The good news is that Kenya is a promising place in which to do business. It has growing markets and opportunities. The private sector in Kenya is vibrant, well developed and hosts one of the largest business communities in sub-Saharan Africa. The private sector is split into two parts: a formal, large business sector which is relatively healthy and productive and a massive informal sector made up of small and medium-sized businesses, which is poorly supported in terms of working conditions, financing and skills development programmes. The informal sector employs almost nine out of 10 workers.
To tackle the youth employment challenges, successive governments have put in place a range of different interventions. But to date none have effectively engaged the private sector. The turning point came after the post-election violence experienced in 2007. The private sector, under the umbrella of Kenya Private Sector Alliance (KEPSA), made a conscious decision to tackle youth unemployment and approached the Government to discuss how it could contribute. A project was launched to specifically address the mismatch in skills, geared towards providing youth with much needed work experience. The Kenya Youth Empowerment Project (KYEP) then became the first Public-Private Partnership addressing youth unemployment directly, and the greatest commitment for both government and private sector to date. The pilot project is funded through a credit by the World Bank.
The overall objective of the project is to improve youth employability by engaging the private sector to provide training and workplace internships to young persons aged 15-29 years, with a minimum of eight years of schooling. Beneficiaries must have been out of school for more than one year and should not be engaged in both wage and self-employment. At the inception of the project, a training needs assessment was conducted to identify skills demanded by the employers in a range of sectors. The idea was to provide some market-driven skills (not just technical or professional) that would enable youth to secure either wage or self-employment within six months after the completion of the program.
Saida Alinoor is one of the beneficiaries of this program. She is a young Somali girl who used to reside in one of the poorest slums of Nairobi and comes from a single-parent family. This situation led her to drop out of school when she was in her second year of secondary education due to a lack of money to pay for school fees. However, she was determined to change her life course. “I was just at home with nothing gainful to do and had lost hope in life, remaining indoors, hoping something better would come along. Until KYEP came knocking. I applied and I was lucky to get selected,” Saida says.

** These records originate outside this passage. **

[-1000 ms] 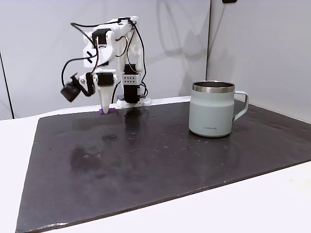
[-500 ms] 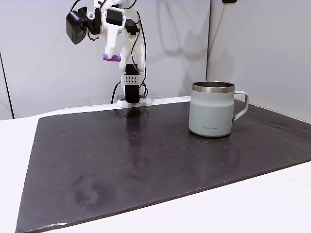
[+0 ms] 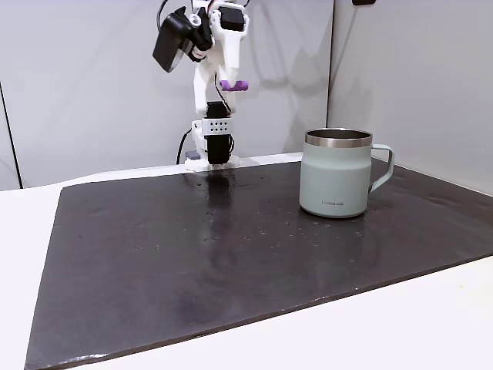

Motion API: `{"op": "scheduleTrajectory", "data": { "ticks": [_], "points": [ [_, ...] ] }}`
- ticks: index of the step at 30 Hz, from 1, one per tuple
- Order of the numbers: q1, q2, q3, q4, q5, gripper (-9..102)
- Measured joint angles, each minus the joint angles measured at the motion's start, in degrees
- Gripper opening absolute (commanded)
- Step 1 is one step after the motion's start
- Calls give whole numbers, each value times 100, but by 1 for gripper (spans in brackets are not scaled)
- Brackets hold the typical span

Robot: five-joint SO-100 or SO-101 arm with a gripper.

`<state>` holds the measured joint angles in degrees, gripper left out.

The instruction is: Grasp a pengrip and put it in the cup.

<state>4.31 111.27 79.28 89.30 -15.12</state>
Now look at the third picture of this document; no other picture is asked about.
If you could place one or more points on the purple ribbed pen grip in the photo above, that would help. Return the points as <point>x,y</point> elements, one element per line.
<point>237,86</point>

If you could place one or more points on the black glossy mat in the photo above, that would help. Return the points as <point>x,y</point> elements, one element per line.
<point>154,250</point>

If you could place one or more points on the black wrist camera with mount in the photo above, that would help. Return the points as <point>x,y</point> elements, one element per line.
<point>169,42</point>

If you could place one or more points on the pale green steel mug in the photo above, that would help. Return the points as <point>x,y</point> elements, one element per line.
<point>331,181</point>

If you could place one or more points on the grey plug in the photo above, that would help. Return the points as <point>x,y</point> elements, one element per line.
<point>192,155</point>

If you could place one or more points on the black device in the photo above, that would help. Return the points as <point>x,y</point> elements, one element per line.
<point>364,2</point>

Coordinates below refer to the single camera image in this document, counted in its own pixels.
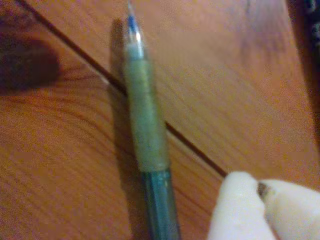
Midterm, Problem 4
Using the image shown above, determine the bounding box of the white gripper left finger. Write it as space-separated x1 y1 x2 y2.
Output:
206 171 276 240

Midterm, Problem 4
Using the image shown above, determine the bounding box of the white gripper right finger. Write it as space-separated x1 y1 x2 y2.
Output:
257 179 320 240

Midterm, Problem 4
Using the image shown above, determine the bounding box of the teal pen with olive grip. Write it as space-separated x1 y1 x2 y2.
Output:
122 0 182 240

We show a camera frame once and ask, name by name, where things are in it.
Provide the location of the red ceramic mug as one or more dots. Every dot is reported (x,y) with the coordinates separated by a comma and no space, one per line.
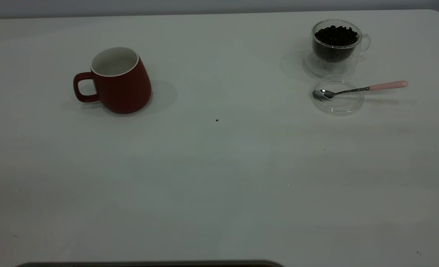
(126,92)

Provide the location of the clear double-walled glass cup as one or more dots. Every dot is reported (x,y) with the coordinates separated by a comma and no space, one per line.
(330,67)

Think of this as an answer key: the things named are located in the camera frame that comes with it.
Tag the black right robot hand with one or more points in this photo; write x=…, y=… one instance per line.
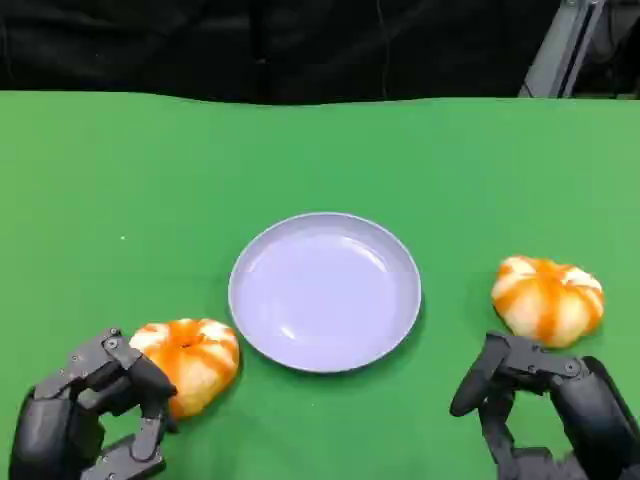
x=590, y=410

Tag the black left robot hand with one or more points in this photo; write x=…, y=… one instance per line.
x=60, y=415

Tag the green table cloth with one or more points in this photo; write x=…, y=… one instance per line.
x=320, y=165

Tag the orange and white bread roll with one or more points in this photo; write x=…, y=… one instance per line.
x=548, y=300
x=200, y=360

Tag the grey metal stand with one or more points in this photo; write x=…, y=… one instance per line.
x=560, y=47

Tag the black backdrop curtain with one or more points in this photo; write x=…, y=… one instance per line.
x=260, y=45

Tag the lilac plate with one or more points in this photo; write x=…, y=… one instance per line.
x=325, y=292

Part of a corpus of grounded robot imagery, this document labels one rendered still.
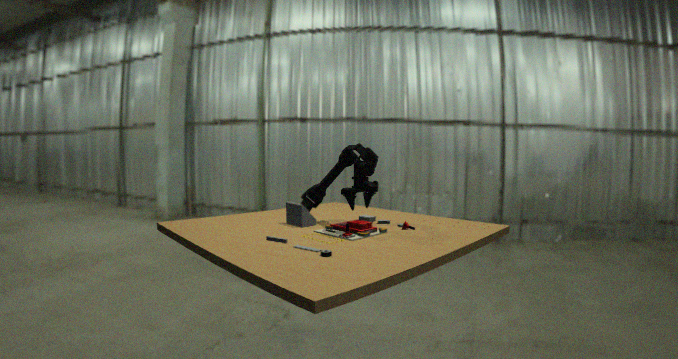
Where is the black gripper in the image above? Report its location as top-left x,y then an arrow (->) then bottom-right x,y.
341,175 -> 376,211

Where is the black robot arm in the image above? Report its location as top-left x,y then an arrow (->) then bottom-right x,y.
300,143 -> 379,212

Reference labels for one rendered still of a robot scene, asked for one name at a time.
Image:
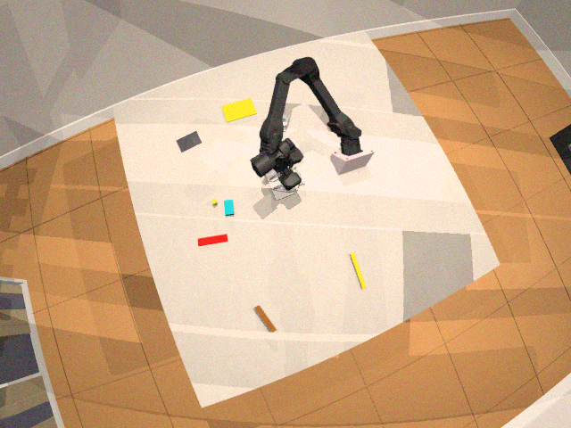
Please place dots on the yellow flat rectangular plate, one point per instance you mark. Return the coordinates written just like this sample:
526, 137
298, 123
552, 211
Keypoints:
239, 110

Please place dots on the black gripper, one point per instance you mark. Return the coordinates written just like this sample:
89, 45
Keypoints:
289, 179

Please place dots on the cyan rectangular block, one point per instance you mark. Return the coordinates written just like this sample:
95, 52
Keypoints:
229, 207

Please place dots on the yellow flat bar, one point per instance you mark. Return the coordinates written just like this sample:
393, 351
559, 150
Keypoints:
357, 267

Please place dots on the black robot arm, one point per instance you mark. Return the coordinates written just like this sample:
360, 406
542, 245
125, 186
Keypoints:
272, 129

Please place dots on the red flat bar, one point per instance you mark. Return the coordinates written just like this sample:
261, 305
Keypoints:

While at KYEP, Sadia undertook the two week mandatory Lifeskills training and three week core business skills training, as well as two weeks of entrepreneurship skills training. “The training improved my self-esteem. I could not talk in a public gathering, since in my culture, women were not allowed to address gatherings. I cannot believe that I can now stand in front of a large crowd and address them. I did not believe in myself before, but after the trainings, I have confidence,” she says. “I was posted to do tailoring with an employer in one of the large markets. I had a supportive employer who mentored me and encouraged me (so) that I could make it on my own… so I saved the little stipend I received from KEPSA and bought my own sewing machine”.
After the programme, since she did not have enough capital to acquire business premises, she decided to sew clothes from her home. She began with only a few customers, yet gradually the number started growing and as a result, she managed to raise capital. “I opened a Fashion Design shop,” she says, “where I mainly concentrated on making bed covers. I now make a profit of $ 40 in a day”.
Vincent is another beneficiary of the program. His story is very similar. He holds a Diploma in Human Resource Management focused on Finance and Administration. After finishing college, armed with his qualification, Vincent had to job hunt for three years, but he was eventually lucky to be selected in the KYEP programme.
Vincent, who is soft spoken, says “I liked the Life Skills Training very much. It was very interactive; I also appreciated the Core Business Skills Training. I was thereafter placed with Diversey Eastern and Central Africa Ltd in the Human Resource department. The biggest advantage I got was the exposure to employment opportunities, where I gained relevant skills in Human Resource Management”. Vincent is now the Assistant Human Resource Manager and is currently earning over $625 a month.
A KYEP intern undertaking workplace internship in a manufacturing company. File photo, 2014
The above testimonials are a reflection of effectiveness that has come out of private sector collaboration with government and development partners in Kenya. So far, eight out of every 10 youth participating in the program end up engaging in gainful economic activities either as an employee or starting their own business. Many employers have attributed this success to the skill-set the youth acquire from the training. Specifically the soft skills, which include confidence, self-worth, presentation and communication among others, has contributed in shaping the young people who go through the project. Though the private sector gets a subsidy as an incentive to participate in the program, there is a long term commitment by the sector to tackle the youth employment challenge.